Exercise objective: Of the material below, the lines to be retyped are those from the line containing "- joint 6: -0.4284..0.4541" through the line containing "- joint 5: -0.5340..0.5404", inclusive; reproduce them exactly.

Entries supplied:

◇ ◇ ◇ ◇

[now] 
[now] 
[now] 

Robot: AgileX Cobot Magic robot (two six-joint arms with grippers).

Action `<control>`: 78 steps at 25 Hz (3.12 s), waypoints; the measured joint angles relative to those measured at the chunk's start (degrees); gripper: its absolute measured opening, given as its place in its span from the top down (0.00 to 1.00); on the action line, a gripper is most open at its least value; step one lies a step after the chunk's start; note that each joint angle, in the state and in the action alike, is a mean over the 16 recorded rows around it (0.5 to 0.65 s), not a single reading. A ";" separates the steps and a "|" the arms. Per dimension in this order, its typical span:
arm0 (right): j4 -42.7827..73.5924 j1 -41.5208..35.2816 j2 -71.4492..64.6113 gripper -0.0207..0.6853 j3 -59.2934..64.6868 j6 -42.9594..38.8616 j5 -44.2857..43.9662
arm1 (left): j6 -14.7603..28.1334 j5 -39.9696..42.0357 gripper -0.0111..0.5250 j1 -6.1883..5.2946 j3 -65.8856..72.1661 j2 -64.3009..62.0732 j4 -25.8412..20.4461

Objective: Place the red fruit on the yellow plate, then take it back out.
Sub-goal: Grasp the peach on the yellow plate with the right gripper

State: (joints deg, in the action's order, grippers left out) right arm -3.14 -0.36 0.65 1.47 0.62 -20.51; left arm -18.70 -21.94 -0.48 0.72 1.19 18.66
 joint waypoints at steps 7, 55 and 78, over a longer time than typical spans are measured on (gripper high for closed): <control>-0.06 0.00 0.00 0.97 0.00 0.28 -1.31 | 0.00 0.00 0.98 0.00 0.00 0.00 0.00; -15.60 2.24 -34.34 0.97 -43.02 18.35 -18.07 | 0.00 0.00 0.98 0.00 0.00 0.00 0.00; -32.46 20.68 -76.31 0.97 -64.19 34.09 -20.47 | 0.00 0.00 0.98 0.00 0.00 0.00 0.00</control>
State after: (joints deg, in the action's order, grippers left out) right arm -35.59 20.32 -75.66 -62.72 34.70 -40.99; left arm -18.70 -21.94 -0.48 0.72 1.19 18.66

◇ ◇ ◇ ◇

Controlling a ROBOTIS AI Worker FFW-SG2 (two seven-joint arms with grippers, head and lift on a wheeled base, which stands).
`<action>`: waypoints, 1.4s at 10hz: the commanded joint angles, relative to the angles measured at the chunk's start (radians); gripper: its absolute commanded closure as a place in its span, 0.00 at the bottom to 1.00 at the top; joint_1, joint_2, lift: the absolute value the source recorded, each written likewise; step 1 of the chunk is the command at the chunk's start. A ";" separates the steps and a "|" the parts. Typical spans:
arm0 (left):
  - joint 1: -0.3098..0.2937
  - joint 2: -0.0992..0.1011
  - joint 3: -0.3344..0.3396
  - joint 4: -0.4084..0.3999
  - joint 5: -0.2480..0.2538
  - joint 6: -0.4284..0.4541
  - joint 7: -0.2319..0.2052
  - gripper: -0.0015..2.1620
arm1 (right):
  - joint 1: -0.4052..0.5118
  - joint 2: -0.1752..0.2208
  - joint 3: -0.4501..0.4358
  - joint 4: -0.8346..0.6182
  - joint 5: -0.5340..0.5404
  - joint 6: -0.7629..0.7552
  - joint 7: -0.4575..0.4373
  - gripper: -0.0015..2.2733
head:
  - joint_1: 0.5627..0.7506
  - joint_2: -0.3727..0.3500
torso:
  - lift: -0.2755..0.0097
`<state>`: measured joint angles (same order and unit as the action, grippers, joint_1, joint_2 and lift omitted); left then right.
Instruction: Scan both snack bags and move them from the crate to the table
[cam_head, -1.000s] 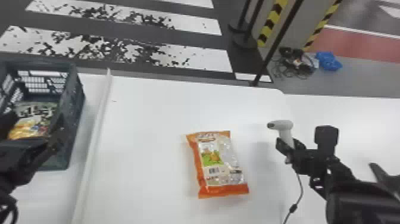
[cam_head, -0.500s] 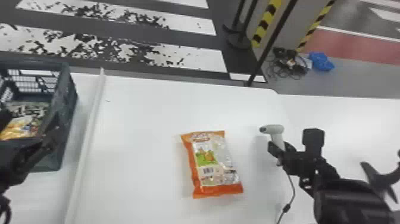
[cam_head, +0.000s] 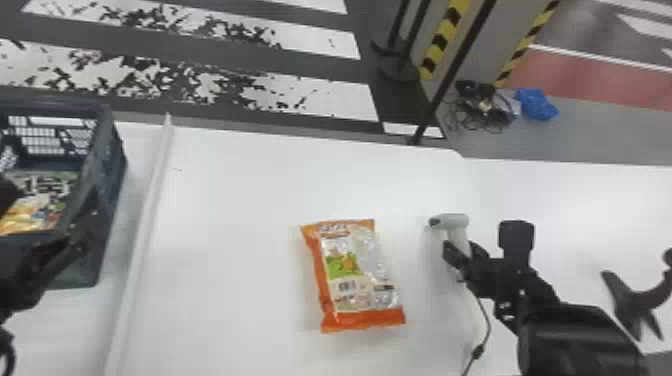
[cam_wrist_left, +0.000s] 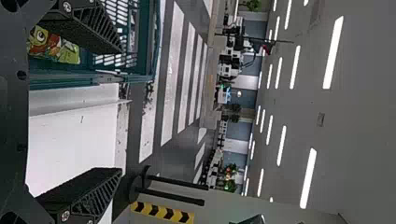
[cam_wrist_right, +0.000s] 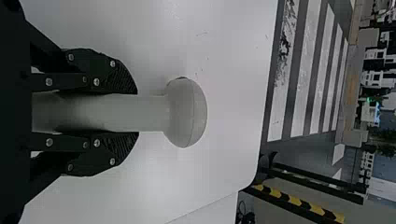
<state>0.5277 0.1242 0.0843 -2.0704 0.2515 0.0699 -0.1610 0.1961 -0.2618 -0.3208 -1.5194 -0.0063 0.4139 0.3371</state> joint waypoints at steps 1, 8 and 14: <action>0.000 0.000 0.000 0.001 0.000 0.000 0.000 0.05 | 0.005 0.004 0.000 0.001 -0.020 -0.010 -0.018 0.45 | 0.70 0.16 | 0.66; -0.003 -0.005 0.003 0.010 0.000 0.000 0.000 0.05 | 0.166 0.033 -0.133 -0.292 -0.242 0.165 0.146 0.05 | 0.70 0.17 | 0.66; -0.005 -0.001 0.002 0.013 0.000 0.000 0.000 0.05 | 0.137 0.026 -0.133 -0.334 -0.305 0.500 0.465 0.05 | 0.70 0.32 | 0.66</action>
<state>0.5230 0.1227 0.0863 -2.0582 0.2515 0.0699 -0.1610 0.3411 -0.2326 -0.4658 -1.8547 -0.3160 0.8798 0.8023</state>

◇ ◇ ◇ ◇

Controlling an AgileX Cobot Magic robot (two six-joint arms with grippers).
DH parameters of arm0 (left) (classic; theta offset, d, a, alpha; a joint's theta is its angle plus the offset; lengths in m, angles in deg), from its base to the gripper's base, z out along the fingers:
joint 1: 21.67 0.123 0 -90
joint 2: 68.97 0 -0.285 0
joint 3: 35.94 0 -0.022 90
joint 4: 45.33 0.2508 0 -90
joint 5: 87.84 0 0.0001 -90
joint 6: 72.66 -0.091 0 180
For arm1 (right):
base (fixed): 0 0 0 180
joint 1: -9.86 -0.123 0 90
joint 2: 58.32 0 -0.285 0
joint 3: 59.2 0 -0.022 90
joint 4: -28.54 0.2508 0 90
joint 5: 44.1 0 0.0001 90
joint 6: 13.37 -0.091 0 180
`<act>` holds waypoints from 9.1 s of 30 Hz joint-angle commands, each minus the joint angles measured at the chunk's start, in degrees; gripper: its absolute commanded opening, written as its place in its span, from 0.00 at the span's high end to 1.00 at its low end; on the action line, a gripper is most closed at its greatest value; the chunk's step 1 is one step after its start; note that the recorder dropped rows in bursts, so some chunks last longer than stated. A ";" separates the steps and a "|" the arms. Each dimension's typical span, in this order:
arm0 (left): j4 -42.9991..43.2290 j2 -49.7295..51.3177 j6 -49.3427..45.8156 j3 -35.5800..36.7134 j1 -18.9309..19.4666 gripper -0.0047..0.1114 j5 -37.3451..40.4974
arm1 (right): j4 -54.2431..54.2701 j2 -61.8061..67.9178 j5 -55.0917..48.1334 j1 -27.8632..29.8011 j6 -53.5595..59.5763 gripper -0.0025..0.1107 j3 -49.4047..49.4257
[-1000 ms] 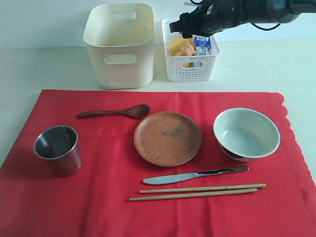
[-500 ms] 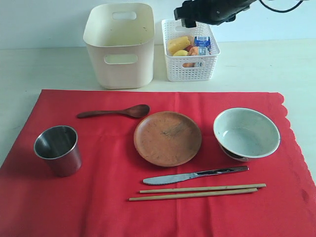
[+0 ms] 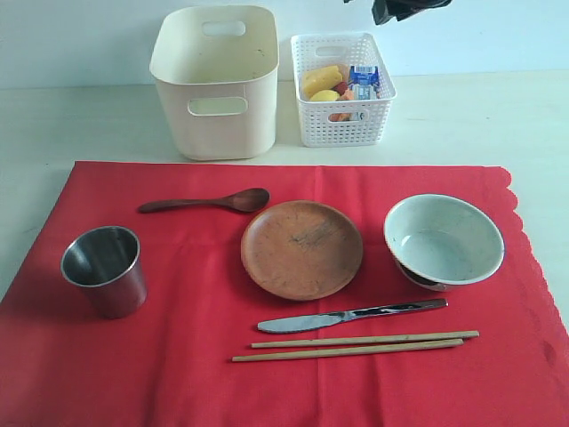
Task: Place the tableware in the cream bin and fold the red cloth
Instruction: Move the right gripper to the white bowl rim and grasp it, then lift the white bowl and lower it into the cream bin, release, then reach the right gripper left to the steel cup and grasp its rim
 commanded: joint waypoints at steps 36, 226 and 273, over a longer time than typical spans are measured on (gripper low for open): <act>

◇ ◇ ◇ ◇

Result of the task:
  - joint 6: -0.4284..0.4541
  - joint 7: -0.2319..0.2052
  - gripper: -0.0015..2.1620
arm1 (right):
  - joint 1: -0.4052..0.5118
  - joint 2: -0.1752..0.2208
  - joint 3: -0.4501..0.4358
  - joint 4: -0.8346..0.6182
  - joint 5: -0.5340..0.5404

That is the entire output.